*Source material*
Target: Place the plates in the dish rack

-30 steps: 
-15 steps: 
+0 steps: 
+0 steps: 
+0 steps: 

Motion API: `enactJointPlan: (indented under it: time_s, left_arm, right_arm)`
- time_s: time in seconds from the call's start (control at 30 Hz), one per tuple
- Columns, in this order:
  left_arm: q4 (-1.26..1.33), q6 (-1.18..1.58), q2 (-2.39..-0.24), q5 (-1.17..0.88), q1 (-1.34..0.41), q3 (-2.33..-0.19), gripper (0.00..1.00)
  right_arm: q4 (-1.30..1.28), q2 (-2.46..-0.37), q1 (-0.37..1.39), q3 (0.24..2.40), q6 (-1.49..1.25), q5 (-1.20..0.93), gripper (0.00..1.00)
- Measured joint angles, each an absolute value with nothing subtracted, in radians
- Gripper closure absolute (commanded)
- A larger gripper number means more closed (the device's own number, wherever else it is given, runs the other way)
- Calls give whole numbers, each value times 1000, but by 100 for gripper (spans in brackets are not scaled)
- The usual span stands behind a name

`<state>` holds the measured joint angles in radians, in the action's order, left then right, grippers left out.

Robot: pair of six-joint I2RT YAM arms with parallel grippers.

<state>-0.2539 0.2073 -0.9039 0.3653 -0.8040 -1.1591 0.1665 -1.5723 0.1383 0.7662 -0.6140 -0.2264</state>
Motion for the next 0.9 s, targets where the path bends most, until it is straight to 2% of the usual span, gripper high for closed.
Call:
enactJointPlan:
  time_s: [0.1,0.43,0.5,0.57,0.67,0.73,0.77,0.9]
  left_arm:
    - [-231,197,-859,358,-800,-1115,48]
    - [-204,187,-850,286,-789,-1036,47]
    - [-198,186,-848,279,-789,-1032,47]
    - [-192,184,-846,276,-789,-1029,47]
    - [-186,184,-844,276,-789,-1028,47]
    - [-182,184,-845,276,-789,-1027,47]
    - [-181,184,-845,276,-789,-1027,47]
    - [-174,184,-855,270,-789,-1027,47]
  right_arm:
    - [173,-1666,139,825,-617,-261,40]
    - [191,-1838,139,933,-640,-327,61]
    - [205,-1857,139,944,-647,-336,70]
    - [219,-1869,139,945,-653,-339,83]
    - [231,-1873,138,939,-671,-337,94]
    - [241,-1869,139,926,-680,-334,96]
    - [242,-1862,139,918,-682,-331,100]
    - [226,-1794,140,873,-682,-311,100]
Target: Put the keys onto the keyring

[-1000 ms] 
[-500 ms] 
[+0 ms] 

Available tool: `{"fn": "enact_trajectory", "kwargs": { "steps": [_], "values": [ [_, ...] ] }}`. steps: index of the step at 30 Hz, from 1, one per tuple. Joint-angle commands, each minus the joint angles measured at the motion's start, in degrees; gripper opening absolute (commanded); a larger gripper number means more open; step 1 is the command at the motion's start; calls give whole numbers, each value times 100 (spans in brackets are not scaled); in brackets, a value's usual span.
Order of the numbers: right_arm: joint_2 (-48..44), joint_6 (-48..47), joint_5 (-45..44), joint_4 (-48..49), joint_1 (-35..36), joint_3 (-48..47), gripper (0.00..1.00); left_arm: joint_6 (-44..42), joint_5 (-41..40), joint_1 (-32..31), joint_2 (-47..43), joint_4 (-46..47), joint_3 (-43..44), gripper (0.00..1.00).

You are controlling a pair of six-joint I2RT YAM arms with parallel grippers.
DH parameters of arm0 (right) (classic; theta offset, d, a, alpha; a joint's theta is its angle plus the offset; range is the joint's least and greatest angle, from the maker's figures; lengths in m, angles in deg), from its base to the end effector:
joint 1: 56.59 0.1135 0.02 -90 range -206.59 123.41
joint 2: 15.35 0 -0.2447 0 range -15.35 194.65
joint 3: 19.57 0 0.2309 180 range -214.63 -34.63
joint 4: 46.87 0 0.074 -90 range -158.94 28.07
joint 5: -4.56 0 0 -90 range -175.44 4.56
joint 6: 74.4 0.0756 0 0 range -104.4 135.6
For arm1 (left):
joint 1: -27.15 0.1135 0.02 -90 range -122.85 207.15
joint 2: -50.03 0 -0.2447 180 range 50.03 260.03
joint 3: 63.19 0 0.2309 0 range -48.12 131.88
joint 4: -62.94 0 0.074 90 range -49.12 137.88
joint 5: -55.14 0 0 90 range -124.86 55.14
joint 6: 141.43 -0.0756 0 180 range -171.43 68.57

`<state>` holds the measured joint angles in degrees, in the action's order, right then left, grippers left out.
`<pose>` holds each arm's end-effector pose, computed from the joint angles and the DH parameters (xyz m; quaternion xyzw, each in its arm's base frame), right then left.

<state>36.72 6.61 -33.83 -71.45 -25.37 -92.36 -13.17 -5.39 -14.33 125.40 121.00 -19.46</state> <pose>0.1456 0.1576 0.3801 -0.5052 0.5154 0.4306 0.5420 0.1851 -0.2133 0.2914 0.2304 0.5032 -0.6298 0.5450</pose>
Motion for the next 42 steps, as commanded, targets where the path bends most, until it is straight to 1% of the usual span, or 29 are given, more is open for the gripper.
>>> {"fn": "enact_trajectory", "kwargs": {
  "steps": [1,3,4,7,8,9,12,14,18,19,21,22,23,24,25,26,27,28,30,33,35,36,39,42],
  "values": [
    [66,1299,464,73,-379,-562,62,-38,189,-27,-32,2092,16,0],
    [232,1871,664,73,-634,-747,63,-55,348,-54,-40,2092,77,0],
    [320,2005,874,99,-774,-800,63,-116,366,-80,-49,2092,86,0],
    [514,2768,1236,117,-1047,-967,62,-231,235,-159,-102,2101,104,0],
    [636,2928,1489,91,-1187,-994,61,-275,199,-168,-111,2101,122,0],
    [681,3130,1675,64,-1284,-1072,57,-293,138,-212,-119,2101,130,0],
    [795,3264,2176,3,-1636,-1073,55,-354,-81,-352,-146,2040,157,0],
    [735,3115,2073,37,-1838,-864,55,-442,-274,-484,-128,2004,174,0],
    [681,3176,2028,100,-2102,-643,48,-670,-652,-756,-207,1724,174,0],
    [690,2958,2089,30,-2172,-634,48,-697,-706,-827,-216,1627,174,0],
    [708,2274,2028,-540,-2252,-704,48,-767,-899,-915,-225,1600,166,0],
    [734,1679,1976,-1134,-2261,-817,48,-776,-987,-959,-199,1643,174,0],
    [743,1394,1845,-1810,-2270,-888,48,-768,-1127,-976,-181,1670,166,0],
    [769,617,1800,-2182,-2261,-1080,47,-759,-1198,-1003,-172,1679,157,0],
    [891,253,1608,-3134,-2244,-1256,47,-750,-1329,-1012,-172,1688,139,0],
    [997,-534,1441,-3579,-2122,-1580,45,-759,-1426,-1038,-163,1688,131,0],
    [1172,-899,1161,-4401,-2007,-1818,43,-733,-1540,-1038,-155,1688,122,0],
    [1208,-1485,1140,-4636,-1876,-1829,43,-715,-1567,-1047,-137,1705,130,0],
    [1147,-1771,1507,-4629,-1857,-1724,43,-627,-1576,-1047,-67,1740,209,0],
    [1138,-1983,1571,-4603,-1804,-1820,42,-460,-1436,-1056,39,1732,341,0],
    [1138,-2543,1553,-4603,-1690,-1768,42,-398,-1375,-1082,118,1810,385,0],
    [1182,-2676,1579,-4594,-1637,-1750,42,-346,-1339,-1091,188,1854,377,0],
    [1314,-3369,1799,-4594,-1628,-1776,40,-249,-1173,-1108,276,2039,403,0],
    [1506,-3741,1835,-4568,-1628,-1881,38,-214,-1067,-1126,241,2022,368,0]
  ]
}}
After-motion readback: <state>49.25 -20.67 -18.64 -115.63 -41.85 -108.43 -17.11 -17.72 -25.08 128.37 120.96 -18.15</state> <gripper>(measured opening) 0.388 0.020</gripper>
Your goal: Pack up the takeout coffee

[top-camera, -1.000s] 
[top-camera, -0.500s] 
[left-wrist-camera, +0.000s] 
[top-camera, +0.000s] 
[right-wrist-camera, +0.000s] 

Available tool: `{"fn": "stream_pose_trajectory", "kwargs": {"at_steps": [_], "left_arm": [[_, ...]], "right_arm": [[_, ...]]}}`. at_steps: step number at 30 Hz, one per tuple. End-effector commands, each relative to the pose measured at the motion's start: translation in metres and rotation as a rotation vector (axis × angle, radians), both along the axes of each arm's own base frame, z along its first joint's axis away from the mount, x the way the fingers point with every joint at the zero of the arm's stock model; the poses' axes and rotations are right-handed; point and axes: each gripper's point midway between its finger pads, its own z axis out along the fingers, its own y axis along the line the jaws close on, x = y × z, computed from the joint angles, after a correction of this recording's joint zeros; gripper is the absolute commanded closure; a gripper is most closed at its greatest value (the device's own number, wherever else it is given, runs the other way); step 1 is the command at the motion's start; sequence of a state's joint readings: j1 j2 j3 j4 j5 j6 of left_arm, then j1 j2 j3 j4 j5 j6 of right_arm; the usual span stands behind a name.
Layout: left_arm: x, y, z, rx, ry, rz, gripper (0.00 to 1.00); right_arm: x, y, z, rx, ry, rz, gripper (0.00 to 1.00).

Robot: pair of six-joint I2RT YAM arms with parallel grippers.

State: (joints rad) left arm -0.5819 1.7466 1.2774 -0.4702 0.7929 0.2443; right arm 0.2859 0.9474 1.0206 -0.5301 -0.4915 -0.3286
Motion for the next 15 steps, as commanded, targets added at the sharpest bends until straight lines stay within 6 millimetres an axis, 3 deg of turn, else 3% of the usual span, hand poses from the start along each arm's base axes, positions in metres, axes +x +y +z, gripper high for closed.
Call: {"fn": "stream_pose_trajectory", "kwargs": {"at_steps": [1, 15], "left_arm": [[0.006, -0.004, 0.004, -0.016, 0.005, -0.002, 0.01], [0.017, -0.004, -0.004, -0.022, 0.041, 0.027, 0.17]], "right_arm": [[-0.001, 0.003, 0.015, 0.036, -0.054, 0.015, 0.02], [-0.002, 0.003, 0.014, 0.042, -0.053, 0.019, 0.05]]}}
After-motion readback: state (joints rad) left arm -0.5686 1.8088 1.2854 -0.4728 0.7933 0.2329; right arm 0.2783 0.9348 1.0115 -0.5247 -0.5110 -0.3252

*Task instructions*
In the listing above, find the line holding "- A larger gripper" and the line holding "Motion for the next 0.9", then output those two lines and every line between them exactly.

*Expected output*
- A larger gripper number means more closed (the device's own number, wherever else it is given, runs the other way)
- Calls give whole numbers, each value times 1000, but by 100 for gripper (spans in brackets are not scaled)
- The usual span stands behind a name

`<state>` holds the measured joint angles in radians, in the action's order, left then right, grippers left out.

Robot: pair of six-joint I2RT YAM arms with parallel grippers.

<state>-0.2539 0.2073 -0.9039 0.3653 -0.8040 -1.1591 0.1665 -1.5723 0.1383 0.7662 -0.6140 -0.2264</state>
Motion for the next 0.9 s, targets where the path bends most, until it is straight to 2% of the usual span, gripper high for closed.

The exercise has been completed in full.